Thursday, December 18, 2008

Namesake: The Birthday Blog

My name has been a bigger part of my life than I imagine it would have been if I was named, say, Michael, or Justin.  Those are names that you hear often and therefore do not provide any kind of automatic distinction just by being named them.   I will tell you that for many years, I have caught all kinds of shit for 3 famous neils, because there are only really 3: Armstrong, Diamond, and Young.  People feel a need to point out when something is eccentric but still recognizable, younger kids usually do this by insulting one another, adults make lame jokes or talk to you in a really boring way (e.g. 'Oh like Neil Armstrong, eh?  How's that?' and I'm like 'I don't have any basis for comparison I suppose because my name has always been Neil, but I guess it's fine, you boring fuckwit').

But through all the comments, I've never actually been curious which one of the three neils I was named for.  I more or less assumed it had to be one of them, because I don't believe there are any neils in my known heritage, and I assumed there had to have been somewhere that my parents heard my name.  Of late I had hoped it was Young. 

There were babies around the table this thanksgiving in Petoskey, where I saw my mother and stepfather after some months of not seeing them (as they live in florida and I in michigan) and my mother was having a conversation with a new mother about her son's birthing, which I guess is an appropriate thing to talk about when you're a mother but it seems a little invasive in my mind.  At any rate my interest was vaguely piqued and so I asked at what time was I born, and my mother answered almost instantly that it was shortly after 2 (which is right now actually).  And then she starts laughing a little to herself and she say that she remembers this because days of our lives had just ended.

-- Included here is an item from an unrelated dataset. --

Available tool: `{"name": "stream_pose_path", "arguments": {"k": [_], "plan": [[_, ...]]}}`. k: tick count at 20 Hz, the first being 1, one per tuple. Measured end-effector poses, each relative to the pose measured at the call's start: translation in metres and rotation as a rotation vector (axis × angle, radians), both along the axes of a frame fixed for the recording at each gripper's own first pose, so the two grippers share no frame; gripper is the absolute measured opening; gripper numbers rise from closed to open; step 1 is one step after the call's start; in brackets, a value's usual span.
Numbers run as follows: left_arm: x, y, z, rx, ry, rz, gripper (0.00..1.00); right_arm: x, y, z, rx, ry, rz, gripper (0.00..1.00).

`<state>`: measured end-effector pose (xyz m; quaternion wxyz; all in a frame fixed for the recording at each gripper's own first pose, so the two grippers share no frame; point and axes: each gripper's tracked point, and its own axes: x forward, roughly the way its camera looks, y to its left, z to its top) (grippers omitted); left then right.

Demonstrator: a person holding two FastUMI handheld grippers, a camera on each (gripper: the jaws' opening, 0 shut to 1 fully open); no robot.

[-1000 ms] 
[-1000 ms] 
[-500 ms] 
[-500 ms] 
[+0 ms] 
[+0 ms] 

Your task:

And so my sister and I are ribbing her a bit for having been a fan of the lathery operas when she was younger, at which point I was devastated to discover that I am, in fact, named for the Days of our Lives character Dr. Neil Curtis.  "He was a serious hunk," apparently, and also a doctor, and I guess that's a relief, but today for the sake of this blog I looked up his character's history on a soaps website, and discover that he was also addicted to gambling, and like 5 different people tried to kill him, he had a stillborn son, two daughters from two different marriages (one of the two marriages occuring in prison [which by the way ended in a prison break that led to his new wife getting shot and having a bout of amnesia {again}]) and a third, illegitimate daughter to whom he relinquished all parental rights.

I guess he was some kind of super doctor, because at different points in his career, he performed brain surgery on the woman he loved (who is by the way also the girl he ended up marrying while she was in prison, and the surgery is what led to her first case of amnesia), artificially inseminated another friend's wife (but not with his bilk [that is to say, ball milk], which I think would have been a better plot twist than having it turn out to be some other handsome doctor from Chicago), and survived a bomb blowing up in his face, which apparently left no scars on his exceptional face.

The character apparently lasted some 20 years on the show, so I guess I should be relieved (should I?), and don't get me wrong, I like the name Neil, but fucking dammit, why didn't she just say she was really into After the Gold Rush at the time of my birth.  That would have worked for me.

My father doesn't actually know about this yet, but I think I'll tell him over dinner tonight, see if he's crushed or what.

-Neil.

as a side note, turns out people have been using my last name as slang for women masturbating somewhere in the world, or so says Urban Dictionary.  It's the "female equivalent of fap."

1 comments:

Johnny Farris said...

You should include the nicknames that have come up: Neely Dan, Neil Schlitz, Schlick Rick, Schlick Daddy, Daddy Destro, Schlick Daddy D, Neil Shriek, Meestah Schrick, Neil Diamond Dick, etc. I don't know if those are actual nicknames or just things i've called you, either to your face or in my head.